----- Data

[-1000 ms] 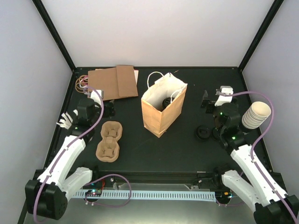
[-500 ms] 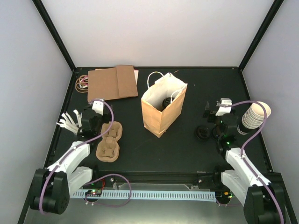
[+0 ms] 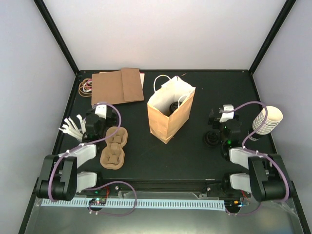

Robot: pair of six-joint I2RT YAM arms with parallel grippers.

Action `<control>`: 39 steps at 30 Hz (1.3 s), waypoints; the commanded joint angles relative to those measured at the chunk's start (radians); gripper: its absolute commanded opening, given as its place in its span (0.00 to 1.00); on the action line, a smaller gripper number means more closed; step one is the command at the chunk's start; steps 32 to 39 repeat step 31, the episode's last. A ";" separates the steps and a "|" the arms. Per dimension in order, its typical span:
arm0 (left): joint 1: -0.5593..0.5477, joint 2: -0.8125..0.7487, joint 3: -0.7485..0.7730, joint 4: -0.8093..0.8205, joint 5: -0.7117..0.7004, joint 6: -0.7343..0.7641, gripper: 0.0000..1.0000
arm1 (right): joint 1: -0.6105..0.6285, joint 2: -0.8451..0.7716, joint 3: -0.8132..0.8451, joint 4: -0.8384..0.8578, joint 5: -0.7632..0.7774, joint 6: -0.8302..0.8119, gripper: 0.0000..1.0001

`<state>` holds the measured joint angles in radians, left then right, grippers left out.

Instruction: Pack the takeout coffee

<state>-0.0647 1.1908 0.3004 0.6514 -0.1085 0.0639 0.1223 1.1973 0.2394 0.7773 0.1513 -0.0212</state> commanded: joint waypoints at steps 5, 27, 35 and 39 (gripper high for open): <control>0.064 0.156 -0.004 0.271 0.114 -0.022 0.99 | -0.061 0.213 -0.014 0.371 -0.029 -0.001 0.95; 0.065 0.195 0.013 0.277 0.181 0.003 0.99 | -0.088 0.202 0.042 0.241 -0.056 0.021 1.00; 0.064 0.194 0.013 0.277 0.179 0.002 0.99 | -0.087 0.202 0.040 0.242 -0.061 0.021 1.00; 0.064 0.194 0.013 0.277 0.179 0.002 0.99 | -0.087 0.202 0.040 0.242 -0.061 0.021 1.00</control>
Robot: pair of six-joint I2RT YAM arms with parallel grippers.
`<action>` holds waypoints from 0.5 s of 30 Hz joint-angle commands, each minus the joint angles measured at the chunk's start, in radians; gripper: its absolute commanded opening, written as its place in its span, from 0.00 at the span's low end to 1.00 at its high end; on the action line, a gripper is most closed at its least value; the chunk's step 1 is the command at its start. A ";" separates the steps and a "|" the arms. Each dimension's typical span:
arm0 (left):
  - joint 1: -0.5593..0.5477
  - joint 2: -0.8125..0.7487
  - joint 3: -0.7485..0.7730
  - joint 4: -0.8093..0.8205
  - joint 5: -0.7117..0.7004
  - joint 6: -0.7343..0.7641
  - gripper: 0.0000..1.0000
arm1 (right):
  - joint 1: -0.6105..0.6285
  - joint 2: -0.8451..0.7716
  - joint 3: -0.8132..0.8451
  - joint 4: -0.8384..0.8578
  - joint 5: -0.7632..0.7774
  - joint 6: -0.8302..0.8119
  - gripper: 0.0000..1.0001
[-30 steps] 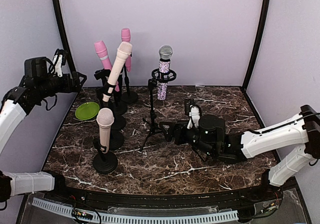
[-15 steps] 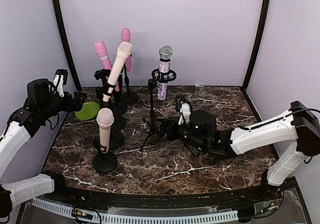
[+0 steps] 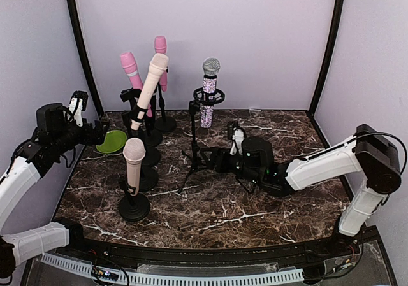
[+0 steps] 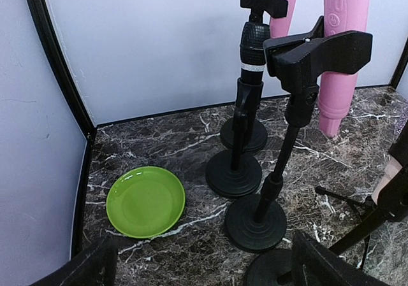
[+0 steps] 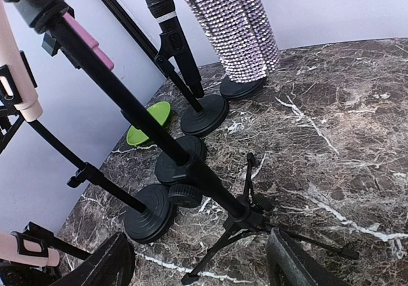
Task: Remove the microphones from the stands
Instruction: Unscrew the knob on the stand of the microphone stand.
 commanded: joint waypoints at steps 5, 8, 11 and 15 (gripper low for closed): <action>0.007 0.002 -0.010 0.025 -0.022 0.019 0.97 | -0.028 0.022 0.057 -0.007 -0.043 -0.038 0.67; 0.007 0.005 -0.011 0.024 -0.024 0.018 0.97 | -0.029 0.047 0.080 -0.009 -0.062 -0.049 0.64; 0.007 0.011 -0.009 0.022 -0.026 0.019 0.97 | -0.027 0.087 0.116 -0.020 -0.071 -0.063 0.61; 0.007 0.015 -0.008 0.021 -0.027 0.018 0.97 | -0.026 0.142 0.163 -0.026 -0.065 -0.081 0.55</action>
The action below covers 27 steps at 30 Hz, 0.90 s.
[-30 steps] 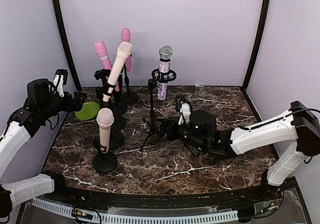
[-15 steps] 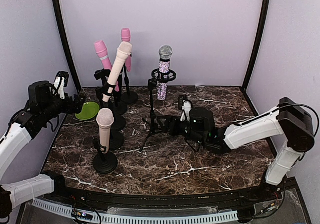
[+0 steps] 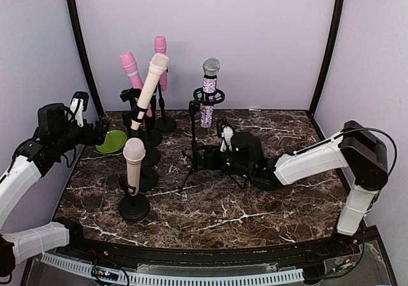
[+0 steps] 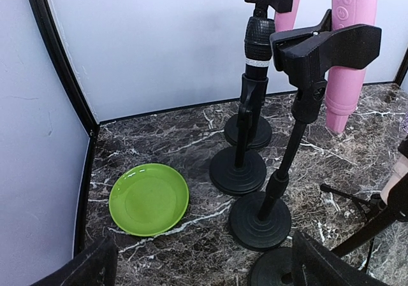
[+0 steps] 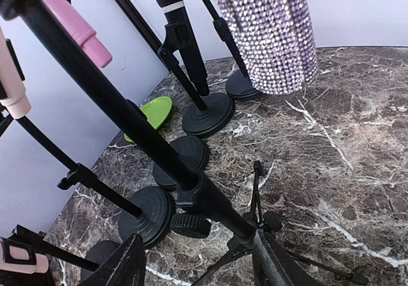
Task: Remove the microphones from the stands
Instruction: Unscrew the knob on the stand of the microphone stand.
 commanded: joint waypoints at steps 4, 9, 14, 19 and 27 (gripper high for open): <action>0.007 0.007 -0.008 0.020 -0.005 0.009 0.97 | 0.005 0.077 0.099 -0.005 0.004 -0.050 0.48; 0.007 0.010 -0.005 0.019 -0.004 0.010 0.96 | 0.019 0.101 0.132 -0.033 0.055 -0.054 0.42; 0.007 0.010 -0.006 0.019 -0.004 0.010 0.96 | 0.030 0.120 0.166 -0.076 0.098 -0.065 0.33; 0.007 0.012 -0.007 0.020 -0.002 0.009 0.96 | 0.049 0.131 0.189 -0.111 0.148 -0.087 0.25; 0.007 0.015 -0.007 0.021 0.004 0.007 0.96 | 0.064 0.132 0.187 -0.134 0.215 -0.092 0.14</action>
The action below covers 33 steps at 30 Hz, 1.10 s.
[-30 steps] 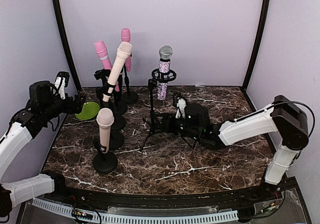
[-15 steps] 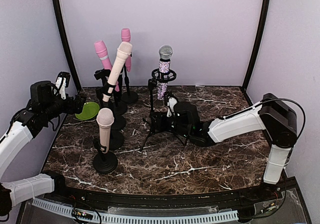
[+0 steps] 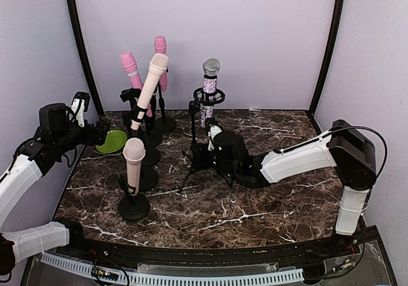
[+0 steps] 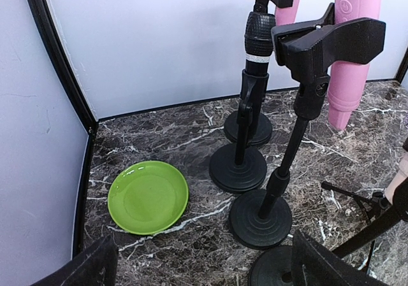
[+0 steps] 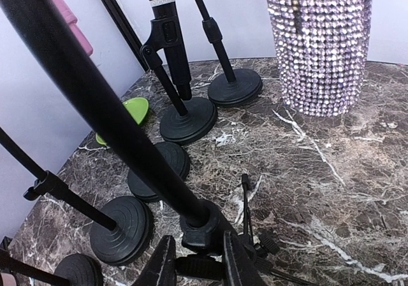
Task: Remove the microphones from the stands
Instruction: Unscrew the knob on the stand of the microphone stand.
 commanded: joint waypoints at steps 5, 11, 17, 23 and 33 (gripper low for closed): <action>0.007 0.005 -0.007 0.021 0.007 0.005 0.96 | 0.018 0.022 0.023 -0.036 0.077 -0.039 0.05; 0.007 0.008 -0.006 0.020 0.007 0.007 0.96 | 0.040 0.033 0.056 -0.109 0.146 -0.108 0.00; 0.007 0.008 -0.006 0.020 0.008 0.007 0.96 | 0.065 0.045 0.098 -0.223 0.252 -0.205 0.00; 0.007 0.009 -0.007 0.019 0.008 0.006 0.96 | 0.076 0.059 0.129 -0.294 0.311 -0.265 0.00; 0.007 0.017 -0.005 0.016 0.007 0.008 0.96 | 0.094 0.114 0.198 -0.356 0.353 -0.353 0.00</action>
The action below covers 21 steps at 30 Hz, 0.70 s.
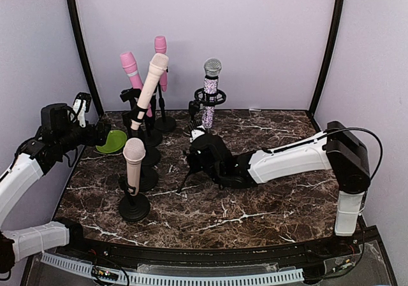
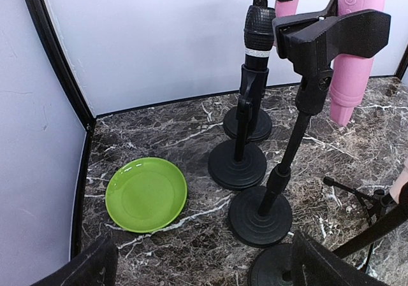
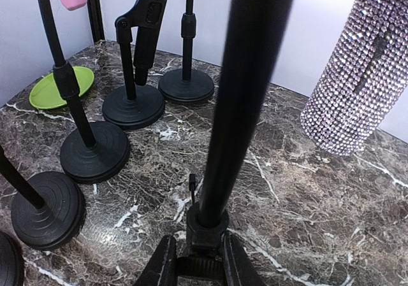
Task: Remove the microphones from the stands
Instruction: Unscrew the knob on the stand of the microphone stand.
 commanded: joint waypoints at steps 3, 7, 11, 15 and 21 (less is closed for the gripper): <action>0.007 0.000 -0.005 0.016 0.001 0.009 0.96 | 0.009 0.059 0.028 -0.102 0.052 -0.070 0.00; 0.007 -0.001 -0.005 0.016 0.000 0.009 0.96 | 0.009 0.045 0.013 -0.088 0.049 -0.059 0.04; 0.007 -0.002 -0.005 0.016 0.000 0.010 0.96 | 0.008 0.012 -0.017 -0.053 0.027 -0.037 0.13; 0.007 -0.003 -0.005 0.016 -0.001 0.010 0.96 | 0.009 -0.033 -0.050 -0.001 -0.007 -0.029 0.31; 0.007 -0.006 -0.007 0.016 -0.005 0.010 0.96 | 0.009 -0.113 -0.136 0.109 -0.080 -0.049 0.56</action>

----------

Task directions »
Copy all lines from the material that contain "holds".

Written answer »
`<state>` holds the measured joint angles in radians, left then right, grippers left out.
`<action>` holds waypoints from 0.5 s of 30 Hz joint-angle commands, each minus the joint angles measured at the chunk's start, in radians; gripper: its absolute commanded opening, written as its place in its span, from 0.00 at the span's low end to 1.00 at its high end; on the action line, a gripper is most closed at its least value; the chunk's step 1 is the command at its start. A ";" separates the steps and a "|" the arms. Each dimension's typical span:

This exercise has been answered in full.